## WHAT IS NEEDED
All lines in the material containing the word "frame" need to be copied.

## SUPPLIED MATERIAL

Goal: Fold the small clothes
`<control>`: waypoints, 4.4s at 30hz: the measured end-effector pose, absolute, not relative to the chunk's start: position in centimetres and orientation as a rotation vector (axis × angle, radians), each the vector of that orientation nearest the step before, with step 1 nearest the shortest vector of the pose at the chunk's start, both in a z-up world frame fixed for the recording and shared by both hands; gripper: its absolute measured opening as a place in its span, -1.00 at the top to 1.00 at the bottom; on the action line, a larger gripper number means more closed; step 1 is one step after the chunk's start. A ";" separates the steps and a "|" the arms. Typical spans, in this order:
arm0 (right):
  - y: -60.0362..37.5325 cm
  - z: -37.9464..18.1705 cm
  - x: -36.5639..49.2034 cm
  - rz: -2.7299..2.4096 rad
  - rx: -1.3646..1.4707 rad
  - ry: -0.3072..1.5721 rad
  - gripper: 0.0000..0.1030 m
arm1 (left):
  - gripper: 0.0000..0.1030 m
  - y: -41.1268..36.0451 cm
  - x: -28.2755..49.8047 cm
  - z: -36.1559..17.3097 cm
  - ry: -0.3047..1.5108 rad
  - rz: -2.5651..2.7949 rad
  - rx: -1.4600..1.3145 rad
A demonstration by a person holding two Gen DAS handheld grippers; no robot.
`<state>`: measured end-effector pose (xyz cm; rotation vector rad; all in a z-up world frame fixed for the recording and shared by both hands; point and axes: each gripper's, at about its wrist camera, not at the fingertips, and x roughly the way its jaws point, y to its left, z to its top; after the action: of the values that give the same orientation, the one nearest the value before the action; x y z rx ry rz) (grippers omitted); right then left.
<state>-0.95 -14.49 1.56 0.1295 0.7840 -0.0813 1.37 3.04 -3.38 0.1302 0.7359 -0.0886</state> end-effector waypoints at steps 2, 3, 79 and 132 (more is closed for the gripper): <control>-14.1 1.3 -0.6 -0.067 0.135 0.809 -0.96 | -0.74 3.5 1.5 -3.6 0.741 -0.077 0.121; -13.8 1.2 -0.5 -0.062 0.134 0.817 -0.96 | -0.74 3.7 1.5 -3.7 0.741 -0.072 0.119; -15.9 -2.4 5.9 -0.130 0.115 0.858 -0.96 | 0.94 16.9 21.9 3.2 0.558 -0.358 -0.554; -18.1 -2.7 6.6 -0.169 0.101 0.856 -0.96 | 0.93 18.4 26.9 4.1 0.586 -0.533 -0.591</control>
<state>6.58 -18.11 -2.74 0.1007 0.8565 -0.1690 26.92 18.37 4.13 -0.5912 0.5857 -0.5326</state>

## REPLY
`<control>`: waypoints, 4.4s at 30hz: the measured end-effector pose, absolute, not relative to the chunk's start: position in centimetres and orientation as a rotation vector (axis × angle, radians), each the vector of that orientation nearest the step before, with step 1 nearest the shortest vector of the pose at the chunk's start, both in a z-up world frame fixed for the recording and shared by both hands; gripper: its absolute measured opening as a place in its span, -1.00 at the top to 1.00 at the bottom; on the action line, a larger gripper number means more closed; step 1 is one step after the chunk's start. A ";" separates the steps and a "|" the arms. Typical spans, in this order:
`<state>`: measured end-effector pose (xyz cm; rotation vector rad; all in a z-up world frame fixed for the recording and shared by both hands; point and axes: each gripper's, at about its wrist camera, not at the fingertips, and x roughly the way its jaws point, y to its left, z to its top; after the action: of the values that give the same orientation, the one nearest the value before the action; x y z rx ry rz) (grippers omitted); right then left.

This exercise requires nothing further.